Home / GCP / GCP Training / Section 2 - GCS - Instance Groups and Load Balancing
Contents
- Instance Groups - Two Types of Instance Groups:
- Cloud Load Balancing
- Availability
- Scalability
- Live Migration
- Security
- Performance
- Resiliency
- Sustained Use Discounts
- Committed Use Discounts
- Preemptible VMs / Spot VMs - Preemptible VMs - Spot VMs
- Billing
Instance Groups
Two Types of Instance Groups:
Managed : Identical VMs created using an instance template:
- Features: Auto scaling, auto healing and managed releases.
- All instances must be same machine type.

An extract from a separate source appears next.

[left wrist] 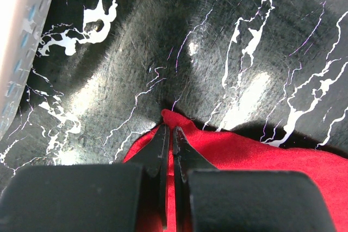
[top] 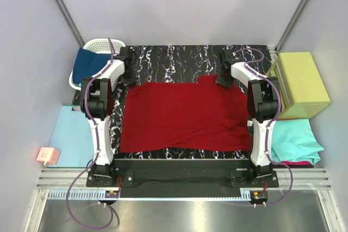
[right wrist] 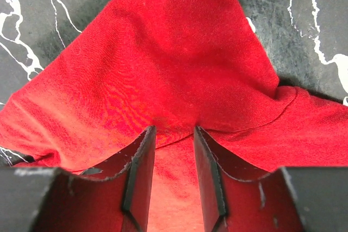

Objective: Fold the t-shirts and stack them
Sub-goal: Grap the side of the flattened tshirt furthest away from the robot with both arms

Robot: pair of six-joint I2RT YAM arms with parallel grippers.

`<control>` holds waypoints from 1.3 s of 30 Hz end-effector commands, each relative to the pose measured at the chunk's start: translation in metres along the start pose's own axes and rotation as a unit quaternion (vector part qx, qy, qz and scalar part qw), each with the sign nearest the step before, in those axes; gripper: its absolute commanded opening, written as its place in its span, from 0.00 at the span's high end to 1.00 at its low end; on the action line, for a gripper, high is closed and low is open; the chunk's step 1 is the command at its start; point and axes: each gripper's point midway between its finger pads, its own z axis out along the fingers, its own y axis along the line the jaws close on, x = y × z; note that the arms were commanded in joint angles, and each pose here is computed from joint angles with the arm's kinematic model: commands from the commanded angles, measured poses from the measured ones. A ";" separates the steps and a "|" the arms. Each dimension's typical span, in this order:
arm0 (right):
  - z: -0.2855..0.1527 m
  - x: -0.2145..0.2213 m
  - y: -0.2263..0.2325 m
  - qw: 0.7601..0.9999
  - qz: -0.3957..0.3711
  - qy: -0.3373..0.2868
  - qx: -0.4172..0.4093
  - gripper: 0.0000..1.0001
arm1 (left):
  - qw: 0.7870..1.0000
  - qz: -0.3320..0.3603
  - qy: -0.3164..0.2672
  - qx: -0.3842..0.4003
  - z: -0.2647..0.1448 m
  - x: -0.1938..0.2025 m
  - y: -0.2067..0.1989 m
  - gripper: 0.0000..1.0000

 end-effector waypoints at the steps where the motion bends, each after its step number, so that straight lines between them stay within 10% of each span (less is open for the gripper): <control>1: 0.008 0.000 -0.009 1.000 0.001 0.001 0.021 0.60 | 0.999 0.002 -0.028 0.023 -0.022 -0.013 -0.009 0.98; 10: 0.008 -0.004 -0.008 1.000 0.000 -0.002 0.019 1.00 | 0.999 -0.001 -0.034 0.026 -0.031 -0.015 -0.010 0.98; 39: -0.076 -0.014 -0.040 0.997 0.028 -0.074 0.016 1.00 | 0.997 0.008 -0.071 0.042 -0.098 0.003 -0.006 1.00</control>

Unmanaged : Different configuration for VMs in same group:
- Does NOT offer auto scaling, auto healing & other services.
- NOT Recommended unless you need different kinds of VMs.
Can be in a single Zone or over a Region.
Managed Instance Groups
- Maintain certain number of instances (If an instance crashes, MIG launches another instance).
- Detect application failures using health checks (Self Healing).
- Increase and decrease instances based on load (Auto Scaling).
- Add Load Balancer to distribute load.
- Create instances in multiple zones (regional MIGs).
- Regional MIGs provide higher availability compared to zonal MIGs.
- Release new application versions without downtime.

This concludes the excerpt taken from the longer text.